A cidade, então, decidiu não apenas repensar suas políticas de transparência e dados abertos, mas também formas de incluir diretamente a população no desenvolvimento do plano de ação local da OGP. O governo conduziu pesquisa municipal, trabalhando com organizações da sociedade civil, para determinar o entendimento que os cidadãos possuem sobre governo aberto e as prioridades para as reformas a serem empreendidas. Autoridades locais organizaram simultaneamente uma série de fóruns públicos nos quais residentes debateram a relação com o governo local e levantaram questões diretamente aos representantes da prefeitura. São Paulo utilizou os dados da pesquisa e os resultados dos debates para desenvolver 16 compromissos para plano local de ação e, posteriormente, convidou os cidadãos para que elegessem os cinco compromissos prioritários. Aumentar o nível de comunicação entre a população e o governo local, o acesso aos dados de forma amigável pelos usuários e uma maior transparência foram os itens mais votados da lista. O plano de ação local de São Paulo reflete essas prioridades em seus cinco compromissos:

  • criar sessões deliberativas e abertas que facilitem a comunicação entre prefeitura e sociedade civil, promovendo espaços nos quais os cidadãos possam expressar suas preocupações e participar da tomada de decisão;
  • lançar um programa de educação em governo aberto que aumente o entendimento da sociedade civil sobre democracia e cidadania, apresentando as responsabilidades do cidadão, as plataformas de dados abertos e as oportunidades de participação no processo político;
  • diversificar as plataformas de comunicação da prefeitura para aumentar o alcance da população de São Paulo;
  • estabelecer uma rede de servidores da Prefeitura que se integre às políticas de governo aberto dos diversos departamentos e secretarias municipais; e
  • aperfeiçoar o Laboratório de Inovação Tecnológica (LabProdam), tornando-o mais aberto, acessível e interativos em termos de dados abertos.

Ao realizar esse processo participativo e dar continuidade aos compromissos, a administração municipal tem a oportunidade de fortalecer as práticas de governo aberto e também de aumentar o engajamento da sociedade civil.

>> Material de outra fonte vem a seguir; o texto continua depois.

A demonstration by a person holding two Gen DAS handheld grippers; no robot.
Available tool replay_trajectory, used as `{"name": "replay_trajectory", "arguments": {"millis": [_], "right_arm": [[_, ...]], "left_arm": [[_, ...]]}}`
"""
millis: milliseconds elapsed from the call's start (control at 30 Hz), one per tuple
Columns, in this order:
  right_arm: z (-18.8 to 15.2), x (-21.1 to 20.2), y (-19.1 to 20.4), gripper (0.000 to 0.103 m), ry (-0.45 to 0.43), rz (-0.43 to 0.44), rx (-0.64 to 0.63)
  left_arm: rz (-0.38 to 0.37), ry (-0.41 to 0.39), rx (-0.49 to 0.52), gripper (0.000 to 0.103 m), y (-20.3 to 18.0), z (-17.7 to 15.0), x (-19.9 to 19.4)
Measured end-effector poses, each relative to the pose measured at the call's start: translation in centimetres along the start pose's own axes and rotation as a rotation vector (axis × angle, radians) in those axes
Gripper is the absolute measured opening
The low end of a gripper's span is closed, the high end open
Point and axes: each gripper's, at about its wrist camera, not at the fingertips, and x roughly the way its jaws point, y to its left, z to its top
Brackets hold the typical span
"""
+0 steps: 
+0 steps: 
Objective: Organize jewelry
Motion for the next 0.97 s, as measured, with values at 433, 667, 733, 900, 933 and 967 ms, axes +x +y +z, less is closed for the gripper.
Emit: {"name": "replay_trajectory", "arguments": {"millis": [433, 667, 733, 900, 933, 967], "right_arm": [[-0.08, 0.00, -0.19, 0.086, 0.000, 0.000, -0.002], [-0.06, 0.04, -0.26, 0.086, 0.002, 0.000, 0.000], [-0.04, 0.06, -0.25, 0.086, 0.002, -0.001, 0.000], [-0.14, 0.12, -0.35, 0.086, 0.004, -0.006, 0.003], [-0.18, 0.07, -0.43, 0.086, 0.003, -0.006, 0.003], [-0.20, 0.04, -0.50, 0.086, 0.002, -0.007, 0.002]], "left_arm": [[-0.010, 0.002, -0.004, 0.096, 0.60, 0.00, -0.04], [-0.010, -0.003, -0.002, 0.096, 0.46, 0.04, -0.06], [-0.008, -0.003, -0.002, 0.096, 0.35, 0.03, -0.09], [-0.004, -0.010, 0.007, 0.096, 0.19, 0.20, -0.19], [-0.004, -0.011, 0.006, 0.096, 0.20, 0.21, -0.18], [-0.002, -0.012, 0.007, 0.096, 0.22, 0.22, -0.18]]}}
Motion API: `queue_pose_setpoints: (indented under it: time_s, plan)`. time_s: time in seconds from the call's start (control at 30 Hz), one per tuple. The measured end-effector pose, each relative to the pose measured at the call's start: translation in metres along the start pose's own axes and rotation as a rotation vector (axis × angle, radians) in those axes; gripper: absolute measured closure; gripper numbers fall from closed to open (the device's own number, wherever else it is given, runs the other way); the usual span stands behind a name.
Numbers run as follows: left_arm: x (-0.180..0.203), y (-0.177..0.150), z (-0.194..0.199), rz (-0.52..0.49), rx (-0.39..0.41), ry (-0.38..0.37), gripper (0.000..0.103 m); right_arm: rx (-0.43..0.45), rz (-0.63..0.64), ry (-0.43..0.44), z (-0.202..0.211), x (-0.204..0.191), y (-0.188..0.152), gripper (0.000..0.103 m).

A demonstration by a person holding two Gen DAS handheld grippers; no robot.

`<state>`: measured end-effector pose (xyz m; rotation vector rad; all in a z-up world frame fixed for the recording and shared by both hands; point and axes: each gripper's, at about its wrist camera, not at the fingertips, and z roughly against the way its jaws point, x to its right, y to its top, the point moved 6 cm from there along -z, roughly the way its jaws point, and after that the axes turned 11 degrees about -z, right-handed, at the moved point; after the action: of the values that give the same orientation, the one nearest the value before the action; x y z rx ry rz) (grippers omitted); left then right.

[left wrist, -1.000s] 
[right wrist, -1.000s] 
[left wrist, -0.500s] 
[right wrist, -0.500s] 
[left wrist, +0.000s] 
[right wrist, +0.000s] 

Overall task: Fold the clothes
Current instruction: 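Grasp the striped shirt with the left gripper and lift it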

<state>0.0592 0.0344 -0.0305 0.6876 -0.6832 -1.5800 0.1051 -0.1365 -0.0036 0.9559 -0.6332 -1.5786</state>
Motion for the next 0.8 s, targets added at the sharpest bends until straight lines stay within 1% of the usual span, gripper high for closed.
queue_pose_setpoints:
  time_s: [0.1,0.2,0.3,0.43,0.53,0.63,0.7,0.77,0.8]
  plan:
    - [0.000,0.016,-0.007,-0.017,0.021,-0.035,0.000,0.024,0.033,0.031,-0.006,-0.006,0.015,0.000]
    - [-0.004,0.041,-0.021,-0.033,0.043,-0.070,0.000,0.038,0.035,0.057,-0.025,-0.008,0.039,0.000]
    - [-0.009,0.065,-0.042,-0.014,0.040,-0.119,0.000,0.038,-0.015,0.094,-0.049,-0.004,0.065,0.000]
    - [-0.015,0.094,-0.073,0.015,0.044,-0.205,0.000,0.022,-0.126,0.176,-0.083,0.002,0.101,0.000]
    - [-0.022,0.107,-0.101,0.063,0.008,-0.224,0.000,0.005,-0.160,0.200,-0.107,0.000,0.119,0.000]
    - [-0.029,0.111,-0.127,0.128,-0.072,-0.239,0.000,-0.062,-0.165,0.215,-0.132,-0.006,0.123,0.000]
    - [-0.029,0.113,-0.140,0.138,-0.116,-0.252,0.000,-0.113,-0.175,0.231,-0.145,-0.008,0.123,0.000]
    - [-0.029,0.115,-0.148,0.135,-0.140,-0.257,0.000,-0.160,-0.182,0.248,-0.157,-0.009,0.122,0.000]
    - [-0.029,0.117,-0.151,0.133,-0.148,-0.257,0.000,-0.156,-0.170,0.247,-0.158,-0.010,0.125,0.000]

Transpor a OGP para o nível local injetou uma nova energia no movimento pelo governo aberto e as inovações que emergiram do Programa Piloto Subnacional de Governo Aberto já motivaram outras cidades a também adotarem abordagens similares. A Prefeitura do Rio de Janeiro, por exemplo, planeja replicar o modelo de São Paulo e duas das maiores associações de prefeitos do Brasil solicitaram programas de capacitação em governo aberto para os prefeitos eleitos recentemente.

Com metade da população global já vivendo nas cidades e com a perspectiva de que esse percentual passe para 70% por cento em 2050, os governos locais representam a nova fronteira para a promoção das reformas democráticas. Devemos utilizar os exemplos de sucesso de São Paulo e Jalisco para impulsionar ainda mais o movimento de governo aberto.